Source records
== Segment start ==
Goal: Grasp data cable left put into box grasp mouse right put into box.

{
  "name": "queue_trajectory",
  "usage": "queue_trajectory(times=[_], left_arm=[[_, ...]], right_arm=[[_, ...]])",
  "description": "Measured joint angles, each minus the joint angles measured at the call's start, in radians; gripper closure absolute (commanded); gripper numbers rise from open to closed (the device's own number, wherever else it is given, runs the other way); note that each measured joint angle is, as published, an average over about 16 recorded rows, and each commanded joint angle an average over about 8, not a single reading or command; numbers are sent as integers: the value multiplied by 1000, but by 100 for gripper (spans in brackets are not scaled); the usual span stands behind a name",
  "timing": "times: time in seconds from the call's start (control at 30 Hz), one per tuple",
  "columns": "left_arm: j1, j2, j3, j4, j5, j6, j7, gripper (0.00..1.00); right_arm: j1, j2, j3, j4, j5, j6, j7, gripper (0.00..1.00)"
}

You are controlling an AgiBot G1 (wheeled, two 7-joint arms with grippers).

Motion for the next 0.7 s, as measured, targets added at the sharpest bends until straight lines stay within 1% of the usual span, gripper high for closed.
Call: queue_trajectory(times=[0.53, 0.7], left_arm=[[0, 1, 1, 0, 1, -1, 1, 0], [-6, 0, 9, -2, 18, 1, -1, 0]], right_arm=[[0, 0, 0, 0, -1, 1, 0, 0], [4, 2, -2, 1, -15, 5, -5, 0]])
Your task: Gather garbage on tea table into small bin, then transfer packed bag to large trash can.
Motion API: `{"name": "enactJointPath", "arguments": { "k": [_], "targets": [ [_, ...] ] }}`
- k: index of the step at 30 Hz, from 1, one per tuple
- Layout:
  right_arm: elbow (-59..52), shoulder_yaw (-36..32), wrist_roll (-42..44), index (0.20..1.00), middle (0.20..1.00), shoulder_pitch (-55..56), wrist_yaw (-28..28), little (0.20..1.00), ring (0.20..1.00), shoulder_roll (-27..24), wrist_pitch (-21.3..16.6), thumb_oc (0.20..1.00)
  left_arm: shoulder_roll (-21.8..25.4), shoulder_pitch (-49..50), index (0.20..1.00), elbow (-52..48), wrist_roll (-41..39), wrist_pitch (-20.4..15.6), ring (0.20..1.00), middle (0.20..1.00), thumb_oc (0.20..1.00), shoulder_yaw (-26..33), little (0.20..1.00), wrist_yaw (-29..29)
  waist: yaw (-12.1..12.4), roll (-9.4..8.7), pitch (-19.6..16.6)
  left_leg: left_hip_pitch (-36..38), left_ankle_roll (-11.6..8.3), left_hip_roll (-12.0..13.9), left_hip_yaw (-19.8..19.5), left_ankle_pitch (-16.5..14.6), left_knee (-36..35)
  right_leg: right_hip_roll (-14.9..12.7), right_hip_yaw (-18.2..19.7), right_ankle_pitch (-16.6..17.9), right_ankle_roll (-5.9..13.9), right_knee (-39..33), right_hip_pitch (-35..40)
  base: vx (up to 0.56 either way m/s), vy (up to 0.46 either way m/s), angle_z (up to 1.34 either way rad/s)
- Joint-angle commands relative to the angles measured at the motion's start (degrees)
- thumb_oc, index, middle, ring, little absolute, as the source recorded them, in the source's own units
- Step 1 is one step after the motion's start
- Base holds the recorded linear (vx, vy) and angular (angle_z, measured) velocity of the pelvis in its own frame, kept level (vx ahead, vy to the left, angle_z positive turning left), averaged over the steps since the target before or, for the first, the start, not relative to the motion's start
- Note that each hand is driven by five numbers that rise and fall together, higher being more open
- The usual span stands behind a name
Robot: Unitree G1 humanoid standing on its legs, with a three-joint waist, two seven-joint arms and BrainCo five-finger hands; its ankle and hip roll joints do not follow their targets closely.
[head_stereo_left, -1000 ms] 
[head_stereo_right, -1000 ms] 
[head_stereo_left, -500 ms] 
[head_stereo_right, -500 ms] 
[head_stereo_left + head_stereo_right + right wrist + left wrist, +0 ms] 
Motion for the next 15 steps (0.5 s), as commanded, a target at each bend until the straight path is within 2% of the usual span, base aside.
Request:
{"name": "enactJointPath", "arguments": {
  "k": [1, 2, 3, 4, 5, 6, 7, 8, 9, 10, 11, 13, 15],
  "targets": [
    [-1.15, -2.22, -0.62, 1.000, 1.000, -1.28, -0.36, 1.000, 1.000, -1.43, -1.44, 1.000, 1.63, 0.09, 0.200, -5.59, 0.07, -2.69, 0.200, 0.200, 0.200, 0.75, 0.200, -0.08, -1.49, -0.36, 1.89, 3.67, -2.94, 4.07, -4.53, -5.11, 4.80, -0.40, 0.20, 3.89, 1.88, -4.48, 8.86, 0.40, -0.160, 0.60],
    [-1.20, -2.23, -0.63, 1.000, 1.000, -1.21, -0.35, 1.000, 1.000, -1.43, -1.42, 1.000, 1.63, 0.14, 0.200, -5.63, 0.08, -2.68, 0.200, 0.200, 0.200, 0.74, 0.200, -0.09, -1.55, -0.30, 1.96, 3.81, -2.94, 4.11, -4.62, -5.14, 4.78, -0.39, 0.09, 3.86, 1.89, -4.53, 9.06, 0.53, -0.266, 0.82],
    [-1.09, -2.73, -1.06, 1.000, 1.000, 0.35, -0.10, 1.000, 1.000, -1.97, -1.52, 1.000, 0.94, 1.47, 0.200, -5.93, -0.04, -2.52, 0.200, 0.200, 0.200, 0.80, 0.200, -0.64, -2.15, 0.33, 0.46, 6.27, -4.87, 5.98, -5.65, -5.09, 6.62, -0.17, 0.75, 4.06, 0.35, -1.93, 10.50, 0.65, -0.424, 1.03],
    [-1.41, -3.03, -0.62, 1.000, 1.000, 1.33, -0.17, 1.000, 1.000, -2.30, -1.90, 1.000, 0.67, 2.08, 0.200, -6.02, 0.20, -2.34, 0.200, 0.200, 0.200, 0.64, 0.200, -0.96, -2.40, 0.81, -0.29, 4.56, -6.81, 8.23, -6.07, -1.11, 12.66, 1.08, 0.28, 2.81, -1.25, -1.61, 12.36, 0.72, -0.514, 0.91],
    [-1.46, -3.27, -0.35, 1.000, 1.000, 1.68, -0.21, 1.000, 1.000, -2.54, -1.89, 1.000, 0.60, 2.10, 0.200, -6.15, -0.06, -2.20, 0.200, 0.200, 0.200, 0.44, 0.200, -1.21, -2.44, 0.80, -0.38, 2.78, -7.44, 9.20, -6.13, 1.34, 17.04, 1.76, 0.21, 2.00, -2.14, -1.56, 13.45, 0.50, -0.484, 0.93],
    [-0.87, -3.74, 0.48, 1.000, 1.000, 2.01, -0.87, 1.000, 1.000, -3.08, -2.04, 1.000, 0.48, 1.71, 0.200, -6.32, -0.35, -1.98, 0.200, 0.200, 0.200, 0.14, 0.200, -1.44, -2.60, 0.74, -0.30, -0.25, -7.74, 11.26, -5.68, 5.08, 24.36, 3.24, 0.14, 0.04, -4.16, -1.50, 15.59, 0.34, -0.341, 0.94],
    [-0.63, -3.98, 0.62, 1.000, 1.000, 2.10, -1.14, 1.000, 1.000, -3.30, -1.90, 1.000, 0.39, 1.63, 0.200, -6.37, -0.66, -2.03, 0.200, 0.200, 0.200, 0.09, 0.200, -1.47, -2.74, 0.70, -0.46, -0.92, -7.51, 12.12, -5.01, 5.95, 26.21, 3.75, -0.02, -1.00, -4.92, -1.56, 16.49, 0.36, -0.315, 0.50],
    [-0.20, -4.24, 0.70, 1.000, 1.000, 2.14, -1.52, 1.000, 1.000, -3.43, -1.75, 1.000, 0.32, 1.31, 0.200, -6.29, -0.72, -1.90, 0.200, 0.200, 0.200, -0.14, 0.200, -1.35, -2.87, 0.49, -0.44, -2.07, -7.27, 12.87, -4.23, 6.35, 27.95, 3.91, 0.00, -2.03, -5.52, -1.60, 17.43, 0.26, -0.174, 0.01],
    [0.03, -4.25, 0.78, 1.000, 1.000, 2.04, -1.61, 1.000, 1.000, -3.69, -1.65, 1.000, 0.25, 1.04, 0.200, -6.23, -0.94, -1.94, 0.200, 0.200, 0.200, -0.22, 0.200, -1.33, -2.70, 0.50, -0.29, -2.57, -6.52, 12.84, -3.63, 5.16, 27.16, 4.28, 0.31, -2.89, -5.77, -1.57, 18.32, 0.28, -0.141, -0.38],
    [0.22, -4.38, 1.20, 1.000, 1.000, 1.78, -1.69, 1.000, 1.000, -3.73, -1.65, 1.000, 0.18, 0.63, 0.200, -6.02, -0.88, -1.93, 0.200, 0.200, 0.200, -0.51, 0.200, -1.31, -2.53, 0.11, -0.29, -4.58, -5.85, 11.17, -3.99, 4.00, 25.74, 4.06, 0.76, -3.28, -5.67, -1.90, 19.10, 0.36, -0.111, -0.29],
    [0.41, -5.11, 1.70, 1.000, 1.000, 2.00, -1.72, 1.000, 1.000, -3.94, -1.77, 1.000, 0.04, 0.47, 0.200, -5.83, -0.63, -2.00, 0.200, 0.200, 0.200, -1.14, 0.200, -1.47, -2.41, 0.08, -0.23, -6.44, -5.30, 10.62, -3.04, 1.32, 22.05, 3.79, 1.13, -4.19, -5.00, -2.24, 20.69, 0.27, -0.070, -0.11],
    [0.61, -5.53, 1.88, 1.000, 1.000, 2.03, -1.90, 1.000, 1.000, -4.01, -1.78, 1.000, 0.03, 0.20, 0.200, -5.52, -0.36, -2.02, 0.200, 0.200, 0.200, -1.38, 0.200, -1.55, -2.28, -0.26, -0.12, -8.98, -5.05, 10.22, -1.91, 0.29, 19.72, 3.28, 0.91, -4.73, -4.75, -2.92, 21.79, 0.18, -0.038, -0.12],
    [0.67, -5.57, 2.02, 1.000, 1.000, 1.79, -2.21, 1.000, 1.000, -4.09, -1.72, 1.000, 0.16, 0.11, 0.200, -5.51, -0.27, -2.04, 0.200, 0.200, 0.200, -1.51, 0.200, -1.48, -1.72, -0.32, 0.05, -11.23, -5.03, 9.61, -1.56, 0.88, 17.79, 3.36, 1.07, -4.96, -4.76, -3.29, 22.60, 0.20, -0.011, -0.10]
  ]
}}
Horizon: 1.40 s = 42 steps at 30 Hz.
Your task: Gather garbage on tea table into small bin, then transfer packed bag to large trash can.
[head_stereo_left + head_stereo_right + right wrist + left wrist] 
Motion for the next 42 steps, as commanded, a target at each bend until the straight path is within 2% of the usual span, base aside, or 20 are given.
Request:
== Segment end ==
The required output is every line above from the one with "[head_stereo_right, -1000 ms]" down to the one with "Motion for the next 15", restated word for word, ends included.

-- Written solution --
[head_stereo_right, -1000 ms] 
[head_stereo_left, -500 ms] 
[head_stereo_right, -500 ms] 
[head_stereo_left + head_stereo_right + right wrist + left wrist, +0 ms] 
Motion for the next 15 steps (0.5 s), as commanded, a target at each bend until the straight path is within 2% of the usual span, base aside.

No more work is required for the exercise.